1. Remember, it could happen to you It is not only the wealthy who are targeted by financial fraudsters. Anyone can be a target. While high profile cases such as those of Bernie Madoff and Allen Stanford get a great deal of publicity, fraudsters can and do target even average earners. In 2010, a conman was convicted of a £34 million fraud which targeted small valley communities in Wales while in March 2012, the Irish National Consumer Agency warned against boiler room scams in its monthly newsletter. Around a fifth of respondents to a 2010 eZonomics poll said they had been a victim of financial fraud.

2. If it too good to be true... Offers of very high rates of return should ring alarm bells. The old saying “if it’s too good to be true, it probably is” should be heeded. Sometimes the offer may be framed in a way that makes the returns appear smaller and not arouse suspicion. For example, returns may be expressed at a monthly rather than an annual rate. A 2% monthly return is less eye-catching than 27% per year but is about the same. If the returns offered are well above those on commonly available products, think very carefully about the risks.

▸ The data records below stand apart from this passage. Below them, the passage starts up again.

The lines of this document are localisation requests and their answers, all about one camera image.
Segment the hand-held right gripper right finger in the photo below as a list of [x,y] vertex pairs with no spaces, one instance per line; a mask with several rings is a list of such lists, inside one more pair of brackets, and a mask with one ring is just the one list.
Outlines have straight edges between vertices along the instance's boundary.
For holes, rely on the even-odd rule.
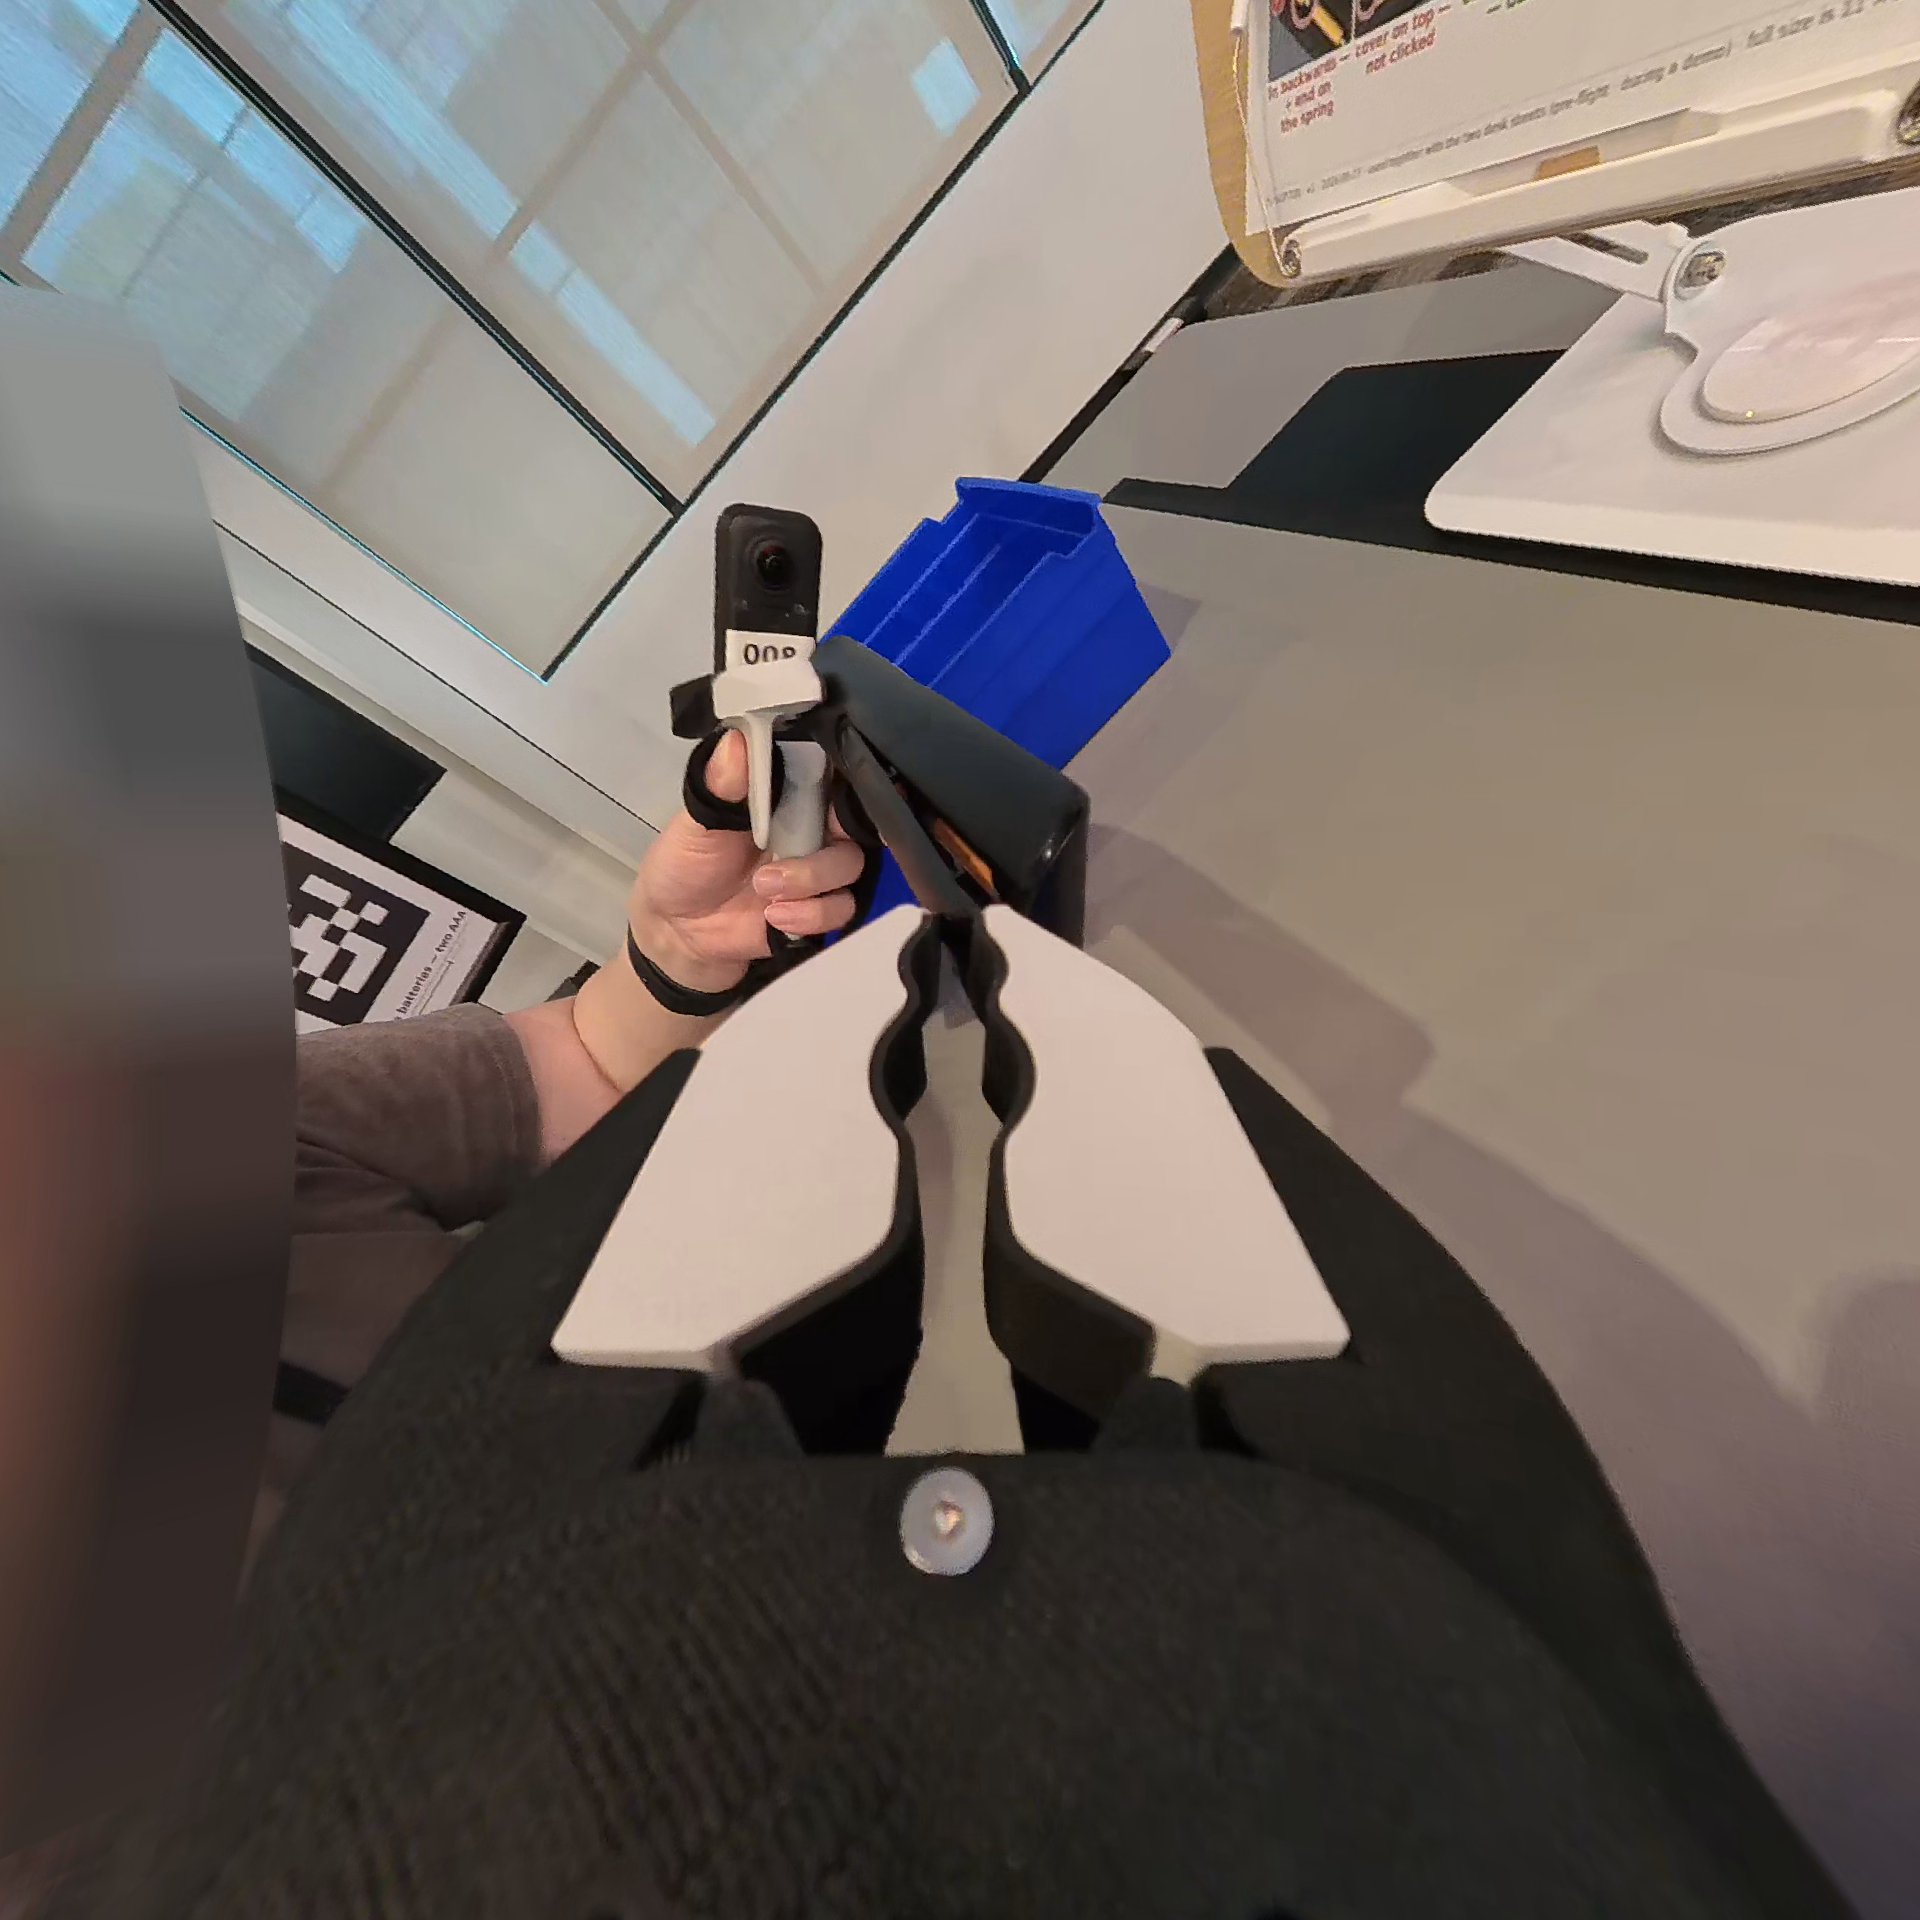
[[975,923],[990,1330],[1043,1388],[1326,1359],[1350,1330],[1192,1031],[1008,906]]

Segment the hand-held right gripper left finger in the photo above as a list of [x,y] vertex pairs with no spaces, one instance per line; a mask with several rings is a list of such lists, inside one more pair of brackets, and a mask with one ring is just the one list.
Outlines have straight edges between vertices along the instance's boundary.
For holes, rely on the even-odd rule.
[[764,1371],[822,1332],[824,1373],[917,1343],[923,1231],[904,1117],[939,923],[900,906],[702,1047],[555,1325],[560,1359]]

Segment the blue plastic bin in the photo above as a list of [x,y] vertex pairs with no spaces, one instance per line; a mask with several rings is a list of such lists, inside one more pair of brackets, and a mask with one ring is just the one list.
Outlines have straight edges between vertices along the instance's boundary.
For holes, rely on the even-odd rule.
[[1060,772],[1167,660],[1099,498],[997,477],[960,477],[832,636]]

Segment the black remote control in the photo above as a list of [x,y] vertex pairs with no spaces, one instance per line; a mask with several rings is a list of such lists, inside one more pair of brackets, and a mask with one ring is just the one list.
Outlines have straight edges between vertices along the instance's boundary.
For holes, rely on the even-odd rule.
[[[995,893],[984,897],[984,908],[1008,906],[1078,947],[1086,939],[1088,793],[848,636],[821,641],[812,660],[822,703],[806,732],[824,747],[866,841],[883,853],[844,780],[845,729],[863,734],[914,788],[936,844],[958,837],[992,869]],[[900,876],[899,892],[911,898]]]

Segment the black remote battery cover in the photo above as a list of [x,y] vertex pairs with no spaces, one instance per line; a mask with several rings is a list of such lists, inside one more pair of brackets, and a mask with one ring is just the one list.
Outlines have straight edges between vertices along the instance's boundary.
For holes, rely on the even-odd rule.
[[858,795],[858,807],[883,853],[899,867],[919,910],[936,923],[966,1003],[984,1023],[995,967],[992,941],[981,927],[984,897],[970,892],[970,882],[932,837],[930,815],[923,813],[914,788],[875,755],[863,734],[845,729],[842,745],[848,791]]

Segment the person's left hand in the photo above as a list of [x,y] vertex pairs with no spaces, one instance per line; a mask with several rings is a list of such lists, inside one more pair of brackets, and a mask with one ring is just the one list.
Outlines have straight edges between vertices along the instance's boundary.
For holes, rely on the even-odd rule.
[[639,863],[626,958],[672,1017],[720,1017],[855,918],[863,846],[830,819],[818,851],[774,855],[748,801],[748,743],[720,729],[687,759],[682,812]]

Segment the framed marker sign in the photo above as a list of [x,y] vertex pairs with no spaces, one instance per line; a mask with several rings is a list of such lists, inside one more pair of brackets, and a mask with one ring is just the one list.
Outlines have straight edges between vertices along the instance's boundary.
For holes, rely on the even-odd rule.
[[275,801],[300,1036],[480,999],[519,910],[293,795]]

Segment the glass window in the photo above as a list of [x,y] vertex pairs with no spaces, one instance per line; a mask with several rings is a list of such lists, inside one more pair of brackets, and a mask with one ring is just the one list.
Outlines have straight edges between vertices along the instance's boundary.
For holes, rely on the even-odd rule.
[[543,682],[1095,10],[5,4],[5,281]]

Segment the black desk mat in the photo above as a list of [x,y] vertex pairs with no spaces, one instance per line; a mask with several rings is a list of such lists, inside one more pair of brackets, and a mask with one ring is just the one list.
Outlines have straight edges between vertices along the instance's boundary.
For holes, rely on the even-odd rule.
[[1424,502],[1438,479],[1560,357],[1560,349],[1536,349],[1343,367],[1326,380],[1224,487],[1123,477],[1101,501],[1108,507],[1195,521],[1397,546],[1916,629],[1918,590],[1907,585],[1432,527]]

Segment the white stand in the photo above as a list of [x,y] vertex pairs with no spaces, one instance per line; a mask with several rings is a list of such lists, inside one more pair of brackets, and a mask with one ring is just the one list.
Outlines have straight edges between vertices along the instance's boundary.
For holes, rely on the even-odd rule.
[[1323,212],[1286,279],[1498,245],[1615,301],[1431,487],[1429,525],[1918,582],[1916,188],[1701,236],[1653,211],[1916,155],[1916,41]]

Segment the wooden instruction poster board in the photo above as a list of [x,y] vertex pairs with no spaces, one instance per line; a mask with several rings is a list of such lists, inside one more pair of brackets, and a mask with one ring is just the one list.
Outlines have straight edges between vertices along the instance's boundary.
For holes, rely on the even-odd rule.
[[1916,3],[1190,4],[1215,209],[1270,285],[1916,155]]

3. Ask, ask and ask again There is no harm in asking questions. Whoever is selling the product should be able to answer your questions to your satisfaction. Seek advice from somebody not connected with the investment. Consider speaking with an independent professional, your bank or even contacting the financial regulator in your country. Much of this advice will be free. However, even if a professional adviser charges a fee, this could be money well spent compared with the amount you could lose. If your friends or family have put money into the proposed investment, don’t necessarily follow their advice. Ponzi schemes often rely upon friends and family recommending the investment to each other.  

4. Check the seller’s registration People selling financial products often need to be registered. When asking questions, check that the person and institution selling the product is registered with the relevant authorities. Don’t take the seller’s word for this. The regulatory authorities in many countries keep lists of registered companies which are often publicly available.

5. Take your time Being pressured to make a decision quickly may increase the chance of making a poor decision. This is an observation by Nobel prize winner Daniel Kahneman in his book Thinking Fast and Slow. It takes time to research an offer and seek advice from appropriate people. If an opportunity is available only for a short time, make sure you devote enough time to look into it and ensure it can live up to its promises.

6. Check your computer With many transactions now carried out by computer, keeping software and virus protection up to date is important to reduce the risk of being a victim of cyber crime, such as phishing. The Anti-Phishing Working Group provides advice on how to guard against computer phishing and other forms of computer crime.

7. Get smart There are many forms of financial fraud. Being aware of them can be useful to avoid becoming a victim. The website of the Canadian Securities Administrators provides a useful list of common frauds and scams and other useful advice.